La ligne 14 (13/16)

Immédiatement, je les vis : toutes mes enveloppes méticuleusement posées en pile sur son bureau impeccablement rangé. Tellement bien ordonné qu’il en était presque vide : uniquement le roman pour lequel il assurerait alors la promotion, et mes enveloppes. Rien de plus. Deux sujets d’études sur son bureau, dont moi qui n’était pas encore publié… À ce moment-là, je pensais avoir atteint un summum de jubilation. Jusqu’à ce qu’arrive une femme qui devait être importante vu son tailleur, sa coupe de cheveux parfaite et sa démarche assurée. Elle s’avança vers moi, se présenta comme quelqu’un de très important dans la maison d’éditions, et en me tendant la main m’avoua : « Je suis ravie de faire votre connaissance.

– Bonjour. De même. »

Je ne m’étais pas présenté, exprès.

« Et vous êtes ? », ajouta-t-elle.

« Je ne peux pas vous le dire. Vous imaginez bien qu’avec cette histoire, c’est bien Monsieur Robert qui doit apprendre en premier mon identité. »

Elle resta muette de surprise, puis, comme si elle avait précédemment osé poser une question d’une évidente bêtise, lança : « Mais bien sûr. Qu’est-ce que je peux être bête. Vous avez entièrement raison ! » Une des personnes les plus importantes de Flammarion venait de reconnaître au bout de deux phrases échangées avec moi qu’elle venait d’être stupide : mon monde était inversé.

« Et donc, que nous vaut l’honneur de votre visite ?

– Je cherche Monsieur Robert.

– Ah, mais Monsieur Robert n’est pas là. Les mercredis soirs, il est à la Sorbonne. Il y donne des cours. »

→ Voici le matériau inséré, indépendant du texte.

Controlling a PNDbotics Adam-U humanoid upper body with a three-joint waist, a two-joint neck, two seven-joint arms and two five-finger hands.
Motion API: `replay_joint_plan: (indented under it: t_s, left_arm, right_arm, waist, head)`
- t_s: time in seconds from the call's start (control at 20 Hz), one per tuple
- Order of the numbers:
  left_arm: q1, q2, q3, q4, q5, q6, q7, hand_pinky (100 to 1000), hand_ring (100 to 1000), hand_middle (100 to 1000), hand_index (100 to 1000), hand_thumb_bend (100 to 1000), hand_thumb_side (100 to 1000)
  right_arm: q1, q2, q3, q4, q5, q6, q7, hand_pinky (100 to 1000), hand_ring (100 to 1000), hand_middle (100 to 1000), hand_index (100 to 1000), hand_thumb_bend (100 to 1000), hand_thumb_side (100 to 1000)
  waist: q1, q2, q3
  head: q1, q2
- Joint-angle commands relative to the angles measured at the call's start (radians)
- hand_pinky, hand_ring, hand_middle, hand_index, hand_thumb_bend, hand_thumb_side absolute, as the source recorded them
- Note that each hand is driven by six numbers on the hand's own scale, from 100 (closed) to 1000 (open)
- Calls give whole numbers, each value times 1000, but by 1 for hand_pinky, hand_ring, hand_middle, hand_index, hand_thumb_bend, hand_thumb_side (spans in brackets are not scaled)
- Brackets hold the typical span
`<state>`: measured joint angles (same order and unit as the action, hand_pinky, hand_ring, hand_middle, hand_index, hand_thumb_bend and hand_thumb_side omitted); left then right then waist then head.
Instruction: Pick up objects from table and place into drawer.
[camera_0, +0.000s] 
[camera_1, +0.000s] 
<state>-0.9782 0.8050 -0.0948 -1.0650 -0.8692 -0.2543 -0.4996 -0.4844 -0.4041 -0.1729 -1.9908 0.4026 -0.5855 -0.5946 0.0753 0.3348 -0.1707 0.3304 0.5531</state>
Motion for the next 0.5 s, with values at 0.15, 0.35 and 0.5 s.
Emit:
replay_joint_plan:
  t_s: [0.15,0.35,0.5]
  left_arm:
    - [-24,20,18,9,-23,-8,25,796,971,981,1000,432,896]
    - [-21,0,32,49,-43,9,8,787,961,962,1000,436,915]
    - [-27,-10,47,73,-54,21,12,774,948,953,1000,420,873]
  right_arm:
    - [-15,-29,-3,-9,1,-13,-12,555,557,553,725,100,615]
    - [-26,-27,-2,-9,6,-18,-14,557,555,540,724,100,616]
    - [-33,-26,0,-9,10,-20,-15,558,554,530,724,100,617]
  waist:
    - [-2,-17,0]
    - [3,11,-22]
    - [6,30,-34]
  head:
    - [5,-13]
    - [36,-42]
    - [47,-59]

Mon monde s’était écroulé. La nuit était déjà tombée et Monsieur Robert ne recevrait jamais mon manuscrit en ce 14 février.

« Mais rassurez-vous, je lui ai envoyé un texto et il y a répondu : il vous attend à 20h30 devant la fontaine de la Sorbonne. Cela vous convient-il ?

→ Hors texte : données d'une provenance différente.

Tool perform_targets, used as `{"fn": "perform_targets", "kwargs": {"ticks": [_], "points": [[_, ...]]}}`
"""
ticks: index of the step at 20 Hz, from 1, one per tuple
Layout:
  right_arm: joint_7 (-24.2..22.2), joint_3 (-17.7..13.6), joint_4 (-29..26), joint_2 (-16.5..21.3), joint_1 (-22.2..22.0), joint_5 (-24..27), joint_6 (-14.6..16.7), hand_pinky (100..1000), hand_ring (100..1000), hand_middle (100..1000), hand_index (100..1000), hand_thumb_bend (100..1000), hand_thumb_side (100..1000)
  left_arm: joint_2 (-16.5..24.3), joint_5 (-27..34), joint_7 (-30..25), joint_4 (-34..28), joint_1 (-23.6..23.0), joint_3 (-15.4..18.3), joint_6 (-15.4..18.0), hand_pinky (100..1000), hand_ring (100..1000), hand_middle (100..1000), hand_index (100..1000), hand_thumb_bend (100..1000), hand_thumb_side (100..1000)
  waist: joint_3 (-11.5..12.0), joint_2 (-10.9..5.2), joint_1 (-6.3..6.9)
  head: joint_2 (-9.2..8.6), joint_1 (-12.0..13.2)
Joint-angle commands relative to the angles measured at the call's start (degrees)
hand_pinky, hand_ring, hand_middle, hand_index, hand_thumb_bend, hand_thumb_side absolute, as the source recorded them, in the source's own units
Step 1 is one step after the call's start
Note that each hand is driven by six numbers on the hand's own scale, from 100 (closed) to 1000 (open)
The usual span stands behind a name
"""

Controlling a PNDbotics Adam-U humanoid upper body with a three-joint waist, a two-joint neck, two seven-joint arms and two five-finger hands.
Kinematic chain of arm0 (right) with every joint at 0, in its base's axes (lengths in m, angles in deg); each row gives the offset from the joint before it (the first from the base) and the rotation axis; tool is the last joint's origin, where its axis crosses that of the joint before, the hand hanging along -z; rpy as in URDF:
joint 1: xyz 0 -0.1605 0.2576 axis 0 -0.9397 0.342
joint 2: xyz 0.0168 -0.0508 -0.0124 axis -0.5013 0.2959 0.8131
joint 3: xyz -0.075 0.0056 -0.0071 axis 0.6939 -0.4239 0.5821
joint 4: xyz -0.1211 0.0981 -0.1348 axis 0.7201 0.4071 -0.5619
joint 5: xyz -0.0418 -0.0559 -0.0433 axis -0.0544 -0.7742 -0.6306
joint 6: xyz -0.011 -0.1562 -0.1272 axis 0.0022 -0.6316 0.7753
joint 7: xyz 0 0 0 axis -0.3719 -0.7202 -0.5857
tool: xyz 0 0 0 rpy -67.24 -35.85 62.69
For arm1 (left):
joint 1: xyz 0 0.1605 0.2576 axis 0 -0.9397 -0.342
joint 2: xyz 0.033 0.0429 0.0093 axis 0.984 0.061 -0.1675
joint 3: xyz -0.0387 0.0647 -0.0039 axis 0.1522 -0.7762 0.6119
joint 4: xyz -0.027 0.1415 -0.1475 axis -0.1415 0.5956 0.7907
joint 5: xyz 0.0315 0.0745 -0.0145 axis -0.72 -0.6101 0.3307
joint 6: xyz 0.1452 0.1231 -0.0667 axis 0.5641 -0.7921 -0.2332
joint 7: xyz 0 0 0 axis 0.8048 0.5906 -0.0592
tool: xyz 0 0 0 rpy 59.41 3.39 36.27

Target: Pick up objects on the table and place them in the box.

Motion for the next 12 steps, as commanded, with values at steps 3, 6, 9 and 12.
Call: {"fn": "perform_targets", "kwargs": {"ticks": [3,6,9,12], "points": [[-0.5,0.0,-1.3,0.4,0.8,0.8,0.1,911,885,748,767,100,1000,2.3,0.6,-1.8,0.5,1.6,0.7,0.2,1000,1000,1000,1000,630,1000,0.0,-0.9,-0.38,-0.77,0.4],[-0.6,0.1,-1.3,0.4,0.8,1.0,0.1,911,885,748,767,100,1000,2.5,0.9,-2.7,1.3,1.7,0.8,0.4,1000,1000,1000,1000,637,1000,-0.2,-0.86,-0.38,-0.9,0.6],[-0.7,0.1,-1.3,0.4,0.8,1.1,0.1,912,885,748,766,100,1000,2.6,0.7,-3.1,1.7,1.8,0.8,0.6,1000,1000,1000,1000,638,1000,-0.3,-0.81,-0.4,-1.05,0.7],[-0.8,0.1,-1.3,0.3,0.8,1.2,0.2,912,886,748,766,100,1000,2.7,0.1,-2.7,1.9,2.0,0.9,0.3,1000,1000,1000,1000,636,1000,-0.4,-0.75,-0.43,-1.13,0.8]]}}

– Bien sûr que cela me convient. Merci beaucoup !

– C’est vous qu’il faut remercier pour cette belle aventure. Mais, veuillez m’excuser par avance, pourquoi l’avez-vous choisi lui et pas moi pour adresser vos enveloppes ?

– Car c’est son nom qui remonte en premier lorsque tape « Directeur Littéraire Flammarion » dans Google.

– Ah. », fit-elle un peu déçue. Puis elle se ressaisit et déclara : « Bon, il faut que je vous laisse, nous fêtons le départ d’un de nos collaborateurs ce soir et il m’attend à son pot. Voulez-vous vous joindre à nous d’ailleurs ?

– Oh non merci, c’est vraiment adorable de votre part. »

J’étais réellement gêné d’imaginer que le pot de départ d’une personne qui travaillait dans cette entreprise depuis peut-être plus de 25 ans était retardé par un morveux comme moi.

« Nous avons tous tellement hâte de vous lire ici. »

Nous traversâmes une salle dans laquelle une vingtaine de personnes étaient silencieusement rassemblées autour de quelques sachets de chips et de bouteilles de vin. Tout le monde m’observait fasciné, quelques uns en chuchotant, tous passionnément. L’une d’elle se risqua : « Bonne soirée, et : bonne chance !

– Merci, répondit-je flatté mais un peu gêné, Bonne soirée à vous également ! »

Le bruit reprit dès que je leur tournais le dos en empruntant les escaliers. Tout le monde chez Flammarion savait qui j’étais. Tout le monde sauf le principal intéressé. J’allais enfin le rencontrer : Monsieur Guillaume Robert.